| Task requirements |
Below are some records; quote exactly the lines from the one that contains "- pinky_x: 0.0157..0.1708" through the one that contains "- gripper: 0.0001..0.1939", inclusive, and no others.

[Records from a data collection]
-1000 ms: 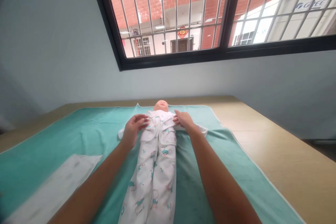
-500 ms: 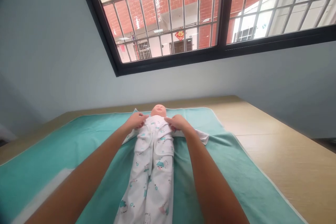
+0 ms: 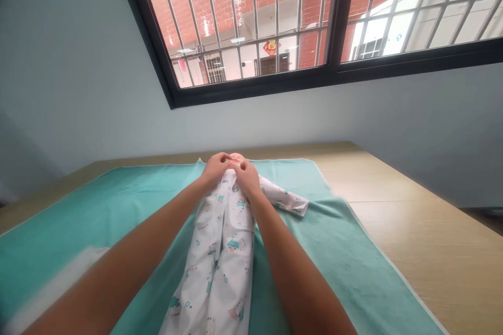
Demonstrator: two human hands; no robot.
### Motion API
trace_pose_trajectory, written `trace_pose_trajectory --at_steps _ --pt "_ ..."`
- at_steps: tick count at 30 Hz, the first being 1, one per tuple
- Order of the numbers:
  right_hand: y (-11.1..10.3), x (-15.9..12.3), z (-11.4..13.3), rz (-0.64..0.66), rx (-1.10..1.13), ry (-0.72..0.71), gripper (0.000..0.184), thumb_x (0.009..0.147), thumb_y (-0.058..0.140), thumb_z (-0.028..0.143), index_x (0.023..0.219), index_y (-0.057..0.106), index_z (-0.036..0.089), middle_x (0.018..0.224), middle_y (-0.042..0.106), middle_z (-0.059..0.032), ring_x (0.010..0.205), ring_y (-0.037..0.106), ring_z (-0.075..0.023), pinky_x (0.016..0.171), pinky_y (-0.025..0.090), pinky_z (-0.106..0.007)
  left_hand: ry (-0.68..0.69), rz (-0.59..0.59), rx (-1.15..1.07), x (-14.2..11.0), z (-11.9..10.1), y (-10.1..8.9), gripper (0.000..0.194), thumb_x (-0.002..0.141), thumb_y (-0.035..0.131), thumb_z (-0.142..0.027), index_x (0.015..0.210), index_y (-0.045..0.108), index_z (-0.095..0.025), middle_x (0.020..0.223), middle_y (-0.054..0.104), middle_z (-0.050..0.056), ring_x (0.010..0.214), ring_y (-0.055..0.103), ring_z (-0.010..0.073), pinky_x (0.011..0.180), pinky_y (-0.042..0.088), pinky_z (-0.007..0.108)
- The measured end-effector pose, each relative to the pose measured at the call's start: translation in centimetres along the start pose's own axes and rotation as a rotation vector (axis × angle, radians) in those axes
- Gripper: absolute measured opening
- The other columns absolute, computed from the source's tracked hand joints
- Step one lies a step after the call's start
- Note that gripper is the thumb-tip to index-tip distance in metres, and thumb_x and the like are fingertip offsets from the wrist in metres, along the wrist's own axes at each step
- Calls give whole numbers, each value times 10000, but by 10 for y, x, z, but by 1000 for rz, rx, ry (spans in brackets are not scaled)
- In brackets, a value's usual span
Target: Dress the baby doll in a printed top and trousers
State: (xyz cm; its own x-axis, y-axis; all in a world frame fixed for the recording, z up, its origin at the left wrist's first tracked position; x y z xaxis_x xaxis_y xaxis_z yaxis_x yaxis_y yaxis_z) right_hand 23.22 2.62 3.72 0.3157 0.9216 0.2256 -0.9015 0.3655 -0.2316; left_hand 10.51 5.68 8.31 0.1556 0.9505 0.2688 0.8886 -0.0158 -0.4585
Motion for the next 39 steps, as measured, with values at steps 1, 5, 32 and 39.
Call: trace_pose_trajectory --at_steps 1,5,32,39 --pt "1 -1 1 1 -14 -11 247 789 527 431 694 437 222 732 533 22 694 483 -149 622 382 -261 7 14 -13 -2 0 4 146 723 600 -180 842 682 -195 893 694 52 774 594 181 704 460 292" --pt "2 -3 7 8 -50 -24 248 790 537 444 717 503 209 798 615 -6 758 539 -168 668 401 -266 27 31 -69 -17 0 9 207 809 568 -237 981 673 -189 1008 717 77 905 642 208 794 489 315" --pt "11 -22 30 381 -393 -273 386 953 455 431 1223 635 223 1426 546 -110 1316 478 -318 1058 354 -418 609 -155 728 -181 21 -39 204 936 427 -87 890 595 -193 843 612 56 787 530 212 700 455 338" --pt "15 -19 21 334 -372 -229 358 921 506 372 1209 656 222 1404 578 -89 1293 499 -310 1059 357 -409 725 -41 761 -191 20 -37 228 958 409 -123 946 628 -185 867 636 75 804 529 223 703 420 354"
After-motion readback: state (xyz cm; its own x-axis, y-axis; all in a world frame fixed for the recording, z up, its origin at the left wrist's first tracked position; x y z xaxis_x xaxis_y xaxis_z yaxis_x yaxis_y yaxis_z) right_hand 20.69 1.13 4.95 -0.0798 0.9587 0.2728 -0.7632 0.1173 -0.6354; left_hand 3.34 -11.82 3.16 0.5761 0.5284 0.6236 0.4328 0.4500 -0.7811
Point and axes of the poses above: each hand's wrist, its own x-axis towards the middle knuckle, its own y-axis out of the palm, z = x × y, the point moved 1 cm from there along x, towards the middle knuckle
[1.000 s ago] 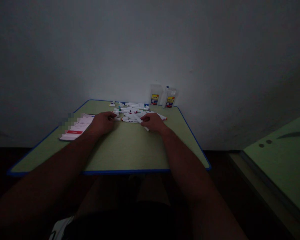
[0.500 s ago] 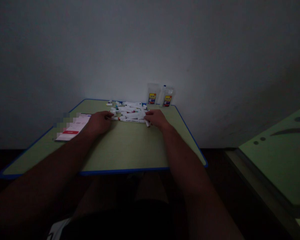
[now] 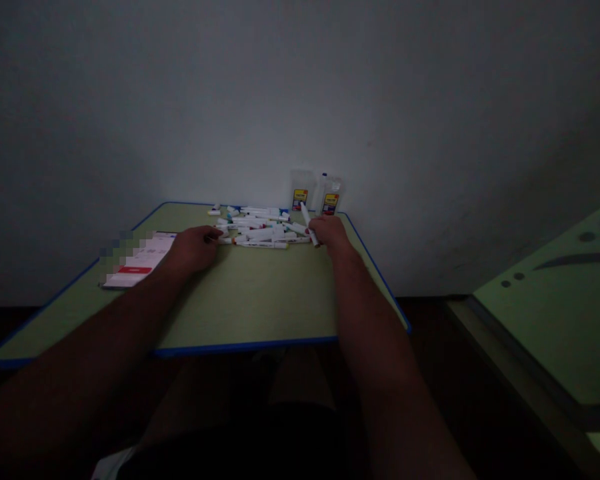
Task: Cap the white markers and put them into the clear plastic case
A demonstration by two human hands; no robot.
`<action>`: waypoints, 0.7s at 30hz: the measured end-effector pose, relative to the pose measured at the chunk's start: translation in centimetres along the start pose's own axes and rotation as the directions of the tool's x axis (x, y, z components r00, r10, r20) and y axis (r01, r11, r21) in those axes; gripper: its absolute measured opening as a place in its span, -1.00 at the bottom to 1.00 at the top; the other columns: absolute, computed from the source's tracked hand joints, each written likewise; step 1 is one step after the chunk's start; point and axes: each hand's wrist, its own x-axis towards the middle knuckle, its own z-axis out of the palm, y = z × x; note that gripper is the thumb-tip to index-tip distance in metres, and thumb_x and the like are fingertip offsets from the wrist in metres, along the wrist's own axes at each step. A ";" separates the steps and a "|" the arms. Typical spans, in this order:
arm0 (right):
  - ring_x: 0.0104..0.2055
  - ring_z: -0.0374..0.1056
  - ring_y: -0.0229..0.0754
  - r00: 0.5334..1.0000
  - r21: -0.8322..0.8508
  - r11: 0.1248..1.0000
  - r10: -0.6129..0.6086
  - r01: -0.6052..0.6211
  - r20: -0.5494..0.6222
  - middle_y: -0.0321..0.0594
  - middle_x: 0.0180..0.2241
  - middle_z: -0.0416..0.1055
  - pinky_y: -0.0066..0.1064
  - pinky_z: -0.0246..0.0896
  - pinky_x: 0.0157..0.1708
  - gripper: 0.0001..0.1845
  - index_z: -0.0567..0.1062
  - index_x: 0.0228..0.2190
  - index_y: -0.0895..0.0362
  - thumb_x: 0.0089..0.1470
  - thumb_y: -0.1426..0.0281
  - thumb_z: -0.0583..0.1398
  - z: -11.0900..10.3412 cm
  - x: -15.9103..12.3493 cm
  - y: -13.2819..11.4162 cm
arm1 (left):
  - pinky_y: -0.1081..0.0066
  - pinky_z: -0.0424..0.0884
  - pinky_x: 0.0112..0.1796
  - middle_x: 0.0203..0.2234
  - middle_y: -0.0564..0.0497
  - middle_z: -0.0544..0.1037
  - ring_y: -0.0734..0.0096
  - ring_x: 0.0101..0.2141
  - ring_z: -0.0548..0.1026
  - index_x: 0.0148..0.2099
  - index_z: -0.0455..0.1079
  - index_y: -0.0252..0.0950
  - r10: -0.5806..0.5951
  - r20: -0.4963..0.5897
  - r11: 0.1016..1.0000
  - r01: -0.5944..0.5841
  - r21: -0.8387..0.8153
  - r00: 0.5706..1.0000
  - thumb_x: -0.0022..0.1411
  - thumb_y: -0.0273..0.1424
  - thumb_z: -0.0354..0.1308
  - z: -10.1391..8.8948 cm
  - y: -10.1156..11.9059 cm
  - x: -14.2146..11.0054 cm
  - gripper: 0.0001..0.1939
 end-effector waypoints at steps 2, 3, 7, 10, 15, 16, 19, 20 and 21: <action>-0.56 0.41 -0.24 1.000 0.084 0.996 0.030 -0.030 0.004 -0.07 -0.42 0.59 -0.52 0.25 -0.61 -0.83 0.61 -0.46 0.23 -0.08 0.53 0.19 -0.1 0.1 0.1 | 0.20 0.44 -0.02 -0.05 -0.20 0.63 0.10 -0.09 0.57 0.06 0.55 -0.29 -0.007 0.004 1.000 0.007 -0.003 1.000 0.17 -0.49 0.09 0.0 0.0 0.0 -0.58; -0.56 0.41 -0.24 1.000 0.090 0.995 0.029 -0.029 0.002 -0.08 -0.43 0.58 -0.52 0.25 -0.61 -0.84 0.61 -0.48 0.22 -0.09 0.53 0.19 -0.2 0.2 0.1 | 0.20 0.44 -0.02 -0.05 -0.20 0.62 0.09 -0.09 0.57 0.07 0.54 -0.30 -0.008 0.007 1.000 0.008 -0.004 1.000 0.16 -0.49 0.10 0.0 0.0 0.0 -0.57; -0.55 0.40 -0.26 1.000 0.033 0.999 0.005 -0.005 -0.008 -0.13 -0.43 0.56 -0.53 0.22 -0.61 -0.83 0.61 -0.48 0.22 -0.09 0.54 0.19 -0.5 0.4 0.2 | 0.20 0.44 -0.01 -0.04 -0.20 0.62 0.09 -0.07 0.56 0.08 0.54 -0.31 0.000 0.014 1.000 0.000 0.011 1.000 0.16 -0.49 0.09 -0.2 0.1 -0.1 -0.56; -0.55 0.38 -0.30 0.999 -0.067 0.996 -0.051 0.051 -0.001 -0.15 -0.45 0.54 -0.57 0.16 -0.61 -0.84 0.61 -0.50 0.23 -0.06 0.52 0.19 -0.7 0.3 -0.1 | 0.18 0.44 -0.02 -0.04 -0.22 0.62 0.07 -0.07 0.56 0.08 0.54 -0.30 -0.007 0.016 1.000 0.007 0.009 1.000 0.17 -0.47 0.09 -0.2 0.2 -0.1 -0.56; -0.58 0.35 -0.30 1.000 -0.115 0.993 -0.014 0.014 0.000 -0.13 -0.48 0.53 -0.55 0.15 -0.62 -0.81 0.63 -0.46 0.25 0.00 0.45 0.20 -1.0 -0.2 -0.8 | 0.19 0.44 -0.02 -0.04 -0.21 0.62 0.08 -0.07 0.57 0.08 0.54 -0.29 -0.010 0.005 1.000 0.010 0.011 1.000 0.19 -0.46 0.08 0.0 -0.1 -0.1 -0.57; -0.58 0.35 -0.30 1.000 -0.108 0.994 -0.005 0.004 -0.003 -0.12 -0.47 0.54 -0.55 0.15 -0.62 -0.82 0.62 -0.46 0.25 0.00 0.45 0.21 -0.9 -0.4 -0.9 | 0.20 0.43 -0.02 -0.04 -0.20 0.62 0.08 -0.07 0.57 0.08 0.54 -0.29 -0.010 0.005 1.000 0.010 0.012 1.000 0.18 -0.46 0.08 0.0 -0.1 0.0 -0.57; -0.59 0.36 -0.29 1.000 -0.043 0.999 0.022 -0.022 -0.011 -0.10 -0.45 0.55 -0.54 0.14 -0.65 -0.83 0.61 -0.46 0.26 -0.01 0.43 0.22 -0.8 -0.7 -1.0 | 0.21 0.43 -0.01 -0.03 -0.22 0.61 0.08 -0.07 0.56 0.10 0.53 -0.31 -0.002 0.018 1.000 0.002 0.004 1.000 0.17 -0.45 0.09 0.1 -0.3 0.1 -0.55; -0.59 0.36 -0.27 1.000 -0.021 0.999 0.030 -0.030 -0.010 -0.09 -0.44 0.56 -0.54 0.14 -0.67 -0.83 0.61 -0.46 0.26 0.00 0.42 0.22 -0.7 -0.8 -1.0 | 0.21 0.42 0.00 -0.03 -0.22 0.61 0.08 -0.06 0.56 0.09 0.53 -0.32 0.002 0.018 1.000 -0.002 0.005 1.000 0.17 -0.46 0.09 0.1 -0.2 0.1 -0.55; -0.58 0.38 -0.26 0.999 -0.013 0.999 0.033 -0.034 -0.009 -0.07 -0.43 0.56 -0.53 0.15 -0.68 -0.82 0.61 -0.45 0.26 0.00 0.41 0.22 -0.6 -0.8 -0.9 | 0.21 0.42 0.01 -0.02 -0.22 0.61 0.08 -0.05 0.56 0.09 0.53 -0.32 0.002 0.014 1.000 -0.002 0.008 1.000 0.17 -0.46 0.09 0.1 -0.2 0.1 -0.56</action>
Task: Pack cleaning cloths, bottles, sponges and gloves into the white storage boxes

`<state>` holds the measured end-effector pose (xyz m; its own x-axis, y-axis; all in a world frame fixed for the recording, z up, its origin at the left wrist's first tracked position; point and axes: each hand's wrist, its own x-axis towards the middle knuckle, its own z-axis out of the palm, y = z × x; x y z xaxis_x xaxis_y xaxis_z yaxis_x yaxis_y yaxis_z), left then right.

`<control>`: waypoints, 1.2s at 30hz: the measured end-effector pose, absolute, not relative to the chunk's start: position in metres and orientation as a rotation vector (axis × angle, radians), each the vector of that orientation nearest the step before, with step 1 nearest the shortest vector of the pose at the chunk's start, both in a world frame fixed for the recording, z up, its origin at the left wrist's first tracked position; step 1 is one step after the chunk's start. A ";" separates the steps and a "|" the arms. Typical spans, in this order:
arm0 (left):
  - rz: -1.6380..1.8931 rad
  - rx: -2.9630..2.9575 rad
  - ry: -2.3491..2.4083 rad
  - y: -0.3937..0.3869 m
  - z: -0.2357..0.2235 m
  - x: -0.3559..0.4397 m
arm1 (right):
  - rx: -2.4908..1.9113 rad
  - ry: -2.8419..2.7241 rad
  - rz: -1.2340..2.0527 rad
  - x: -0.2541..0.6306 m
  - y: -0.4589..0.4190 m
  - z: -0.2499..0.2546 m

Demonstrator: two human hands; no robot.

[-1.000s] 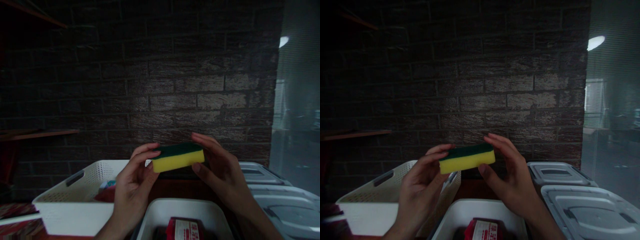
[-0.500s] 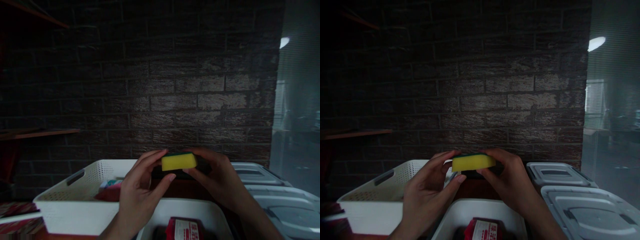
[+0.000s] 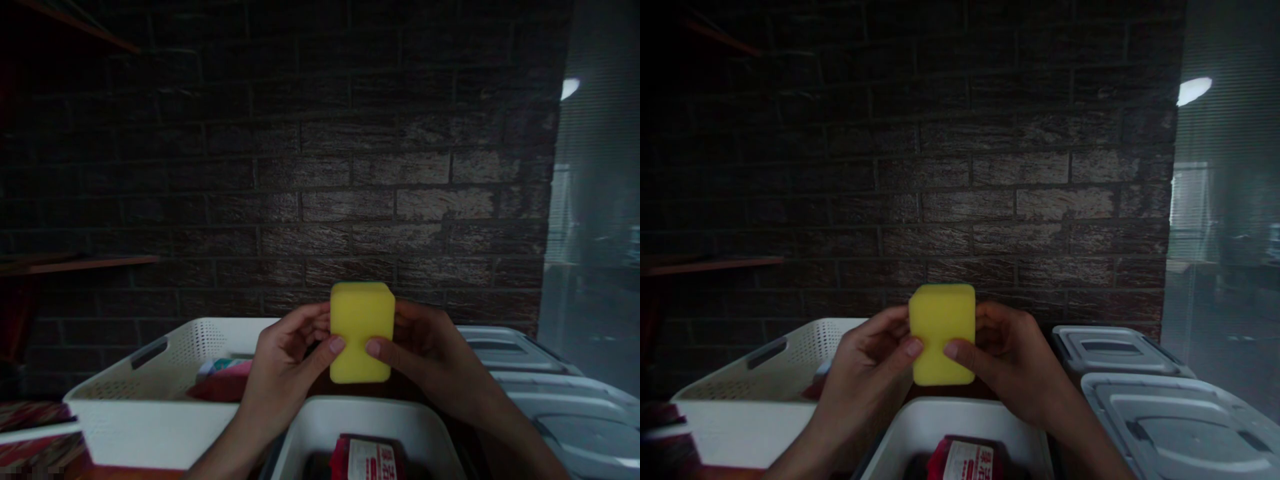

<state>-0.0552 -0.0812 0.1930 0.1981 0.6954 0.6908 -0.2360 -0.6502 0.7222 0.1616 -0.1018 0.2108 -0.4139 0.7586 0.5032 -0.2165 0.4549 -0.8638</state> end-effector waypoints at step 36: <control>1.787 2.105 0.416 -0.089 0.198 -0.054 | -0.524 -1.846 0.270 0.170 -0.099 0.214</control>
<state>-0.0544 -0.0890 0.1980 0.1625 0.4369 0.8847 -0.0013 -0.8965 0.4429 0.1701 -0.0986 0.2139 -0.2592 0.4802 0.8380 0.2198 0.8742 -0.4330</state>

| Result |
  - pinky_x: 0.0157..0.1708
  - gripper: 0.0001..0.1845
  - index_z: -0.0567..0.1062
  - index_x: 0.0228..0.2190
  - index_y: -0.0895..0.0362
  - thumb_x: 0.0089..0.1470
  - thumb_y: -0.1426..0.0281
  - thumb_z: -0.0583..0.1398
  - z: -11.0900..10.3412 cm
  - x: -15.9103..12.3493 cm
  - y: -13.2819..11.4162 cm
arm1 (left):
  - pinky_y: -0.1081..0.0066
  - pinky_z: -0.0424..0.0884
  - pinky_x: 0.0112..0.1796
  - middle_x: 0.0203..0.2234
  - middle_y: -0.0564..0.0497
  - middle_z: -0.0544..0.1037
  - ring_y: -0.0734..0.0096
  - ring_x: 0.0101..0.2141
  - ring_z: -0.0548..0.1026
  - index_x: 0.0148..0.2099
  - index_z: -0.0455..0.1079
  - index_y: -0.0252..0.0950
  - r10: -0.5806..0.5951
  - r20: -0.4963..0.5897
  - r11: 0.1016..1.0000
  - r01: -0.5944..0.5841
  - r21: -0.8387..0.8153
  - r00: 0.5706..1.0000
  - thumb_x: -0.0022..0.1411
  - thumb_y: -0.0273..0.1424
  - thumb_z: -0.0354..0.1308
  - z: -10.1391..8.8948 cm
  - y: -10.1156..11.9059 cm
  - x: -14.2146..11.0054 cm
  - gripper: 0.0001..0.1939

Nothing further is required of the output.